А вот КАК КОЛЬКА ПОСТИГАЕТ СМЕРТЬ БРАТА?
вопрос уместен. Хотя бы потому, что многие подобное смогли уже увидеть в фильме Э. Климова "Иди и смотри!" (мальчик на глазах у зрителей от ужасов пережитого превращается в старика): "Ему вдруг стало холодно и больно, не хватало дыхания. Все оцепенело в нём, до самых кончиков рук и ног. Он даже не смог стоять, а опустился на траву. Страшная отрешенность владела им. Он будто не был самим собой, но все при этом помнил и видел. Заорал, завыл, закричал... Наверное, он сильно кричал - он кричал на всю деревню, на всю долину; окажись рядом хоть одно живое существо, оно бежало бы в страхе... Но голос его иссяк, он запнулся и упал в пыль... Сел, отряхивая пыль с головы, вытирая лицо рукавом. Все, что он делал дальше, было вроде бы продуманным, логичным, хотя поступал он так, мало что осознавая. Колька направился по дороге к колонии, ни от кого не прячась и не оберегаясь.

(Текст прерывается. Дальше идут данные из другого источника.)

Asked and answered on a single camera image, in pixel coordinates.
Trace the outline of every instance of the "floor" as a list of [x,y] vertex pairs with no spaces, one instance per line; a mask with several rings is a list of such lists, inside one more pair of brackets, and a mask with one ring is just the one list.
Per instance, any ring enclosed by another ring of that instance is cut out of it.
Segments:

Все худшее, что могло бы с ним случиться, он знал, уже случилось".
Колька не хоронит брата. Он отправляет его, как и мечталось, в путешествие, положив в ящик под вагоном. Взрослая мысль о захоронении не приходит к мальчику. Воспаленный мозг подсказывает будущее живому Сашке, о мертвом Колька не может думать, разговаривая с телом брата Ощущение слитности не проходит, и на вопрос Ильи: "Ты Колька или Сашка?" - отвечает: "Я - обои".

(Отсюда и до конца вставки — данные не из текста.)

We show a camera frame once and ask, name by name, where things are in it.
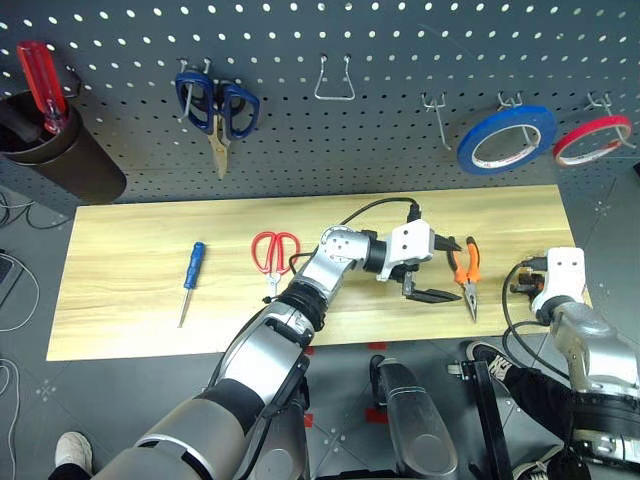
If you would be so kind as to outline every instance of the white pegboard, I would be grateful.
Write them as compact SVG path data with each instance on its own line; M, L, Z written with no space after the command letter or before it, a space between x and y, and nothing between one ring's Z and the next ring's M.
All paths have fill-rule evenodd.
M116 0L2 10L0 91L24 89L17 41L49 43L58 62L73 65L86 83L74 103L128 176L122 201L558 181L579 194L638 158L623 148L594 165L558 171L546 154L514 172L480 177L463 173L455 158L464 134L495 111L499 91L521 91L525 103L552 110L557 138L602 114L583 110L589 91L611 92L613 110L637 126L635 1ZM349 53L355 101L313 97L323 52L329 61L321 92L348 92L341 77ZM238 81L262 100L258 131L233 143L224 180L213 171L206 137L176 121L171 81L184 56L211 57L214 77ZM424 91L446 92L442 117L454 152L442 146L435 115L421 105ZM516 133L495 153L514 148ZM632 140L639 141L637 133ZM16 190L43 190L5 162L0 175Z

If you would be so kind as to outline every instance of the orange pliers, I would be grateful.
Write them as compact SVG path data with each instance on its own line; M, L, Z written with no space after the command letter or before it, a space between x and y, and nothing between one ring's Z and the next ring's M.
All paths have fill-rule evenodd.
M454 237L449 237L449 240L455 243ZM460 265L460 258L458 252L447 252L447 260L449 266L454 273L454 280L460 284L464 289L464 298L467 300L467 305L471 311L471 317L473 322L477 322L478 316L478 286L480 281L480 250L478 250L478 244L473 237L467 237L467 249L469 250L469 269L465 270Z

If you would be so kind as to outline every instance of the shoe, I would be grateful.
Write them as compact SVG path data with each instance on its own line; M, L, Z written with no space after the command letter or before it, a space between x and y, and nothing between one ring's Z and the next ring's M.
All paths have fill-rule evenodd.
M56 468L65 463L73 463L92 475L93 453L89 440L78 432L64 433L56 445Z
M504 377L507 376L509 369L513 367L513 363L507 360L504 353L493 345L478 341L471 342L467 345L467 358L469 360L484 360L487 362L491 377L506 388L504 385Z
M518 465L513 469L513 480L549 480L547 466L562 450L562 445L556 445L535 462Z

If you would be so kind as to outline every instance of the blue screwdriver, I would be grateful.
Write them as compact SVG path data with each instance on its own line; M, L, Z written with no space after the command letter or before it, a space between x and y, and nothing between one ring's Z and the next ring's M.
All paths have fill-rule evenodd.
M187 292L184 295L184 302L182 303L182 313L180 314L180 323L178 324L178 328L182 328L184 317L187 315L189 297L191 296L191 291L196 288L196 281L198 280L198 274L200 273L200 265L202 265L203 257L204 243L194 243L193 251L191 252L191 260L189 261L189 268L187 268L187 278L184 281L184 288L187 289Z

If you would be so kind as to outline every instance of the blue scissors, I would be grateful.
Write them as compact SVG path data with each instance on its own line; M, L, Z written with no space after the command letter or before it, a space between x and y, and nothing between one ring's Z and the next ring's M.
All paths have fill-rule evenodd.
M260 101L248 90L228 81L216 85L208 75L211 61L205 58L203 71L187 69L187 61L181 59L182 69L176 76L176 92L184 115L180 120L189 121L207 134L213 149L218 177L223 178L228 165L228 148L231 140L242 139L256 126L260 113ZM240 114L245 106L252 108L251 120L244 129L237 129L233 117ZM204 115L198 115L191 107Z

Приставкин о сцене прощания Кузьменышей пишет сухо, даже скучно. Но пробирает оторопь, как представишь себе последний приют мальчика и человека, который обнаружит маленькое, истерзанное тело. Так не стало 11-летнего человечка. Кажется, только одного из многих миллионов, которых забрала война. Но ведь это часть другого Кузьменыша.

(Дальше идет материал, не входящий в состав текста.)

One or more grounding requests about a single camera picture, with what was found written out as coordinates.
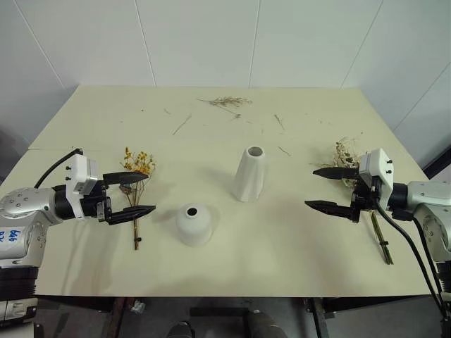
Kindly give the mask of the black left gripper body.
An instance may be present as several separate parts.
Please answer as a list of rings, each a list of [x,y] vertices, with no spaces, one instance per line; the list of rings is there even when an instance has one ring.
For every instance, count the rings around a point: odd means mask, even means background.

ЧТО СПАСЛО КОЛЬКУ ОТ БОЛЕЗНИ, ВЫЗВАННОЙ СТРАШНЫМ ПОТРЯСЕНИЕМ?
Братская любовь чеченского мальчика: "Колька закрыл глаза и опять подумал, что это не Сашка. А где тогда Сашка? И почему этот чужой, чернявый Сашкино новое лицо взял и Сашкиным новым голосом говорит. А где Сашка? Голоса своего он не услышал, но чужой голос понял:
- Саск нет. Ест Алхузур. Мына так зыват. Алхузур. Понымашь?
- Не-е, - сказал Колька. - Ты мне Сашку позови. Скажи, мне плохо без него. Чего он дурака валяет, не вдет".
Маленький чеченец чувствует, как тяжело Кольке, он по-лон сострадания, чем может облегчает мучения, по-братски делясь последними крошками. Только такая знакомая братская помощь помогает Кольке вернуться к жизни: "Потом он опять спал, ему виделось, что чернявый, чужой Алхузур кормил- его по одной ягодке виноградом. И кусочки ореха в рот сует. Сначала сам орех разжевывает, а потом Кольке дает. Однажды он сказал: "Я, я Саск. Хоти, и даэк зови. Буду Саск".
Совсем еще маленький человек интуитивно смог ощутить, что только Осознание живого Сашки сможет поднять больного. Мудрость мальчика заставляет его отречься от собственного имени во спасение гибнущего. Гражданский поступок Алхузура совершил ожидаемое чудо: Колька поднялся, но уже ничто не заставит его увидеть в чеченце врага.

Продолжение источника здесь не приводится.